[Skiboot] [PATCH v2 3/6] hw/npu2: Common NPU2 init routine between NVLink and OpenCAPI

Thu Aug 30 14:37:04 AEST 2018

On 30/08/18 02:26, Frederic Barrat wrote:
>> +    dt_for_each_compatible(dn, np, "ibm,npu-link") {
>> +        dev = &npu->devices[i];
>> +        dev->link_index = dt_prop_get_u32(np, "ibm,npu-link-index");
>> +        /* May be overridden by platform presence detection */
>> +        dev->brick_index = dev->link_index;
>> +        dev->type = npu2_dt_link_dev_type(np);
>> +        dev->npu = npu;
>> +        dev->dt_node = np;
>> +        dev->pl_xscom_base = dt_prop_get_u64(np, "ibm,npu-phy");
>> +        dev->lane_mask = dt_prop_get_u32(np, "ibm,npu-lane-mask");
>> +        dev->link_speed = dt_prop_get_u64(np, "ibm,link-speed");
>> +        i++;
> 
> I think we should add a check to make sure we're not overflowing our 
> array of devices if somehow the device tree data is not consistent and 
> we have more "ibm,npu-link" than advertised in "ibm,npu-links".

Good idea.

>> +int npu2_opencapi_init_npu(struct npu2 *npu)
>> +{
>> +    struct npu2_dev *dev;
>> +    uint64_t reg[2];
>> +    int rc;
>>
>>       assert(platform.ocapi);
>> +    read_nvram_training_state();
>>
>>       /* TODO: Test OpenCAPI with fast reboot and make it work */
>>       disable_fast_reboot("OpenCAPI device enabled");
>>
>> -    scom_base = dt_get_address(dn, 0, NULL);
>> -    prlog(PR_INFO, "OCAPI:     SCOM Base:  %08x\n", scom_base);
>> +    setup_global_mmio_bar(npu->chip_id, npu->xscom_base, reg);
>>
>> -    setup_global_mmio_bar(gcid, scom_base, reg);
>> +    npu->ocapi_global_mmio_base = (void *)reg[0];
> 
> How is this different from npu->regs that npu2.c is setting up?

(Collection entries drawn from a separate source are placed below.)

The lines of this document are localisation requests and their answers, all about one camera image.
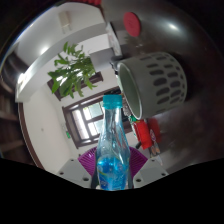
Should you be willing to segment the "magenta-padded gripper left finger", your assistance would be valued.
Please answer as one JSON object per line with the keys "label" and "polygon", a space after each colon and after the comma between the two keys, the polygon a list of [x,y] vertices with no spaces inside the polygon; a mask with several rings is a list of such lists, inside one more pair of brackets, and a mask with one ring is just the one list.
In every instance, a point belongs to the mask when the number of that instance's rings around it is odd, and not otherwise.
{"label": "magenta-padded gripper left finger", "polygon": [[83,188],[96,189],[98,179],[95,153],[96,148],[92,148],[77,159],[70,158],[57,172],[57,175]]}

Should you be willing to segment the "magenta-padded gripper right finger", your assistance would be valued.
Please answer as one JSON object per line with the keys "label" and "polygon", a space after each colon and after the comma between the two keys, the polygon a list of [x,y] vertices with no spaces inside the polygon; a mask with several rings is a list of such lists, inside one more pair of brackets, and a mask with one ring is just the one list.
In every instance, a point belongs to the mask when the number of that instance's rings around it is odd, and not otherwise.
{"label": "magenta-padded gripper right finger", "polygon": [[130,148],[129,188],[140,188],[168,175],[156,158],[147,159],[137,149]]}

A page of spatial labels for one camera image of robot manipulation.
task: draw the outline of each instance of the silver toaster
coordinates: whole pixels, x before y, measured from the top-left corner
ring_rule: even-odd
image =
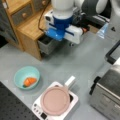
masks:
[[[120,58],[91,87],[90,105],[111,120],[120,120]]]

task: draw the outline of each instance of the pot handle
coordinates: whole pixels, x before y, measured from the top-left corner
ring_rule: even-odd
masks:
[[[68,89],[75,83],[75,77],[71,76],[64,86],[66,86]]]
[[[120,40],[112,47],[112,49],[105,55],[105,59],[107,62],[109,62],[110,64],[114,64],[115,63],[115,59],[113,57],[111,57],[111,54],[119,47],[120,45]]]

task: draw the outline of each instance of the gray countertop
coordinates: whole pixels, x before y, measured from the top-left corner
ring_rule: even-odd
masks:
[[[39,95],[54,81],[62,84],[71,76],[76,77],[76,83],[71,91],[78,95],[80,106],[71,120],[107,120],[89,104],[89,91],[97,75],[104,75],[110,68],[104,56],[114,45],[112,41],[103,40],[88,32],[80,45],[69,47],[61,44],[50,56],[38,61],[26,52],[7,44],[0,49],[0,80],[30,109]],[[13,82],[15,73],[24,66],[34,66],[41,78],[35,89],[23,91]]]

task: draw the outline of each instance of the orange food
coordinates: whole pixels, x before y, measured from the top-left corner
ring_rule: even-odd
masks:
[[[37,81],[36,78],[28,77],[28,78],[25,79],[23,85],[24,85],[25,87],[29,87],[30,85],[34,84],[36,81]]]
[[[86,33],[88,30],[86,28],[82,28],[83,32]]]

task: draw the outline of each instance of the teal bowl
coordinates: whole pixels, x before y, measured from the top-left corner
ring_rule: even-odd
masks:
[[[24,87],[23,86],[24,80],[28,77],[34,77],[37,79],[37,81],[29,87]],[[21,68],[20,70],[16,72],[14,76],[15,85],[18,88],[23,89],[23,90],[30,90],[30,89],[35,88],[39,80],[40,80],[40,72],[35,67],[32,67],[32,66],[26,66],[26,67]]]

Do we 
> have 2 different variables for the same thing, nvlink using one and 
> opencapi using the other? I'm probably missing something...

I know there was a good reason I did this. It was a really good reason. 
But you're right, they seem to be set identically from everything I can 
see...

Let me see if I can figure out what the really good reason was...

> 
> More generally, we have fields in the struct npu2 which are either used 
> for nvlink or opencapi. And it's getting confusing to know which ones 
> are defined. At the very minimum, we should probably make it clear 
> through comments or ordering which is defined where. A lot of them 
> already were, I think we've just adding a few, maybe less obvious ones: 
> regs, mm_base, mm_size. I could have missed some.
> A per-type substructure would work, but it's more cumbersome to use, so 
> I don't have strong feelings there.

Agreed but nothing stands out as a particularly elegant solution here.

> 
> 
>>
>> -    n = zalloc(sizeof(struct npu2) + links * sizeof(struct npu2_dev));
>> -    n->devices = (struct npu2_dev *)(n + 1);
>> -    n->chip_id = gcid;
>> -    n->xscom_base = scom_base;
>> -    n->regs = (void *)reg[0];
>> -    n->dt_node = dn;
>> +    for (int i = 0; i < npu->total_devices; i++) {
>> +        dev = &npu->devices[i];
>> +        if (dev->type != NPU2_DEV_TYPE_OPENCAPI)
>> +            continue;
>>
>> -    dt_for_each_compatible(dn, link, "ibm,npu-link") {
>> -        dev_index = dt_prop_get_u32(link, "ibm,npu-link-index");
>> -        prlog(PR_INFO, "OCAPI: Configuring link index %lld\n",
>> -              dev_index);
>> +        prlog(PR_INFO, "OCAPI: Configuring link index %d, brick %d\n",
>> +              dev->link_index, dev->brick_index);
>>
>>           /* Procedure 13.1.3.1 - Select OCAPI vs NVLink */
>> -        brick_config(gcid, scom_base, dev_index);
>> +        brick_config(npu->chip_id, npu->xscom_base, dev->brick_index);
>>
>>           /* Procedure 13.1.3.5 - Transaction Layer Configuration */
>> -        tl_config(gcid, scom_base, dev_index);
>> +        tl_config(npu->chip_id, npu->xscom_base, dev->brick_index);
>>
>>           /* Procedure 13.1.3.6 - Address Translation Configuration */
>> -        address_translation_config(gcid, scom_base, dev_index);
>> +        address_translation_config(npu->chip_id, npu->xscom_base, 
>> dev->brick_index);
>>       }
>>
>>       /* Procedure 13.1.3.10 - Interrupt Configuration */
>> -    rc = setup_irq(n);
>> +    rc = setup_irq(npu);
>>       if (rc)
>>           goto failed;
>>
>> -    dt_for_each_compatible(dn, link, "ibm,npu-link") {
>> -        npu2_opencapi_setup_device(link, n, &n->devices[i]);
>> -        i++;
>> +    for (int i = 0; i < npu->total_devices; i++) {
> 
> 
> Just to make sure we are on the same page: the only reason why we broke 
> that loop into 2 parts, with setup_irq() in the middle, is because we do 
> all the hw setup first, and we only want to call the 2nd part, which 
> modifies the device tree and will give visibility of the hw to the OS, 
> when we are sure that all the hw setup was successful for all the links. 
> Is that right?

Well, the real reason is that it kind of matched how things were being 
done in npu2.c the first time I wrote it... but yes, in the event that 
the NPU-wide component of setup fails we bail out before setting up the 
PHB. Of course the only part of that sequence where we error out is if 
IRQ allocation fails...

Looking at setup_device() I should restructure that a bit, but that 
should be a separate patch.

-- 
Andrew Donnellan              OzLabs, ADL Canberra
andrew.donnellan at au1.ibm.com  IBM Australia Limited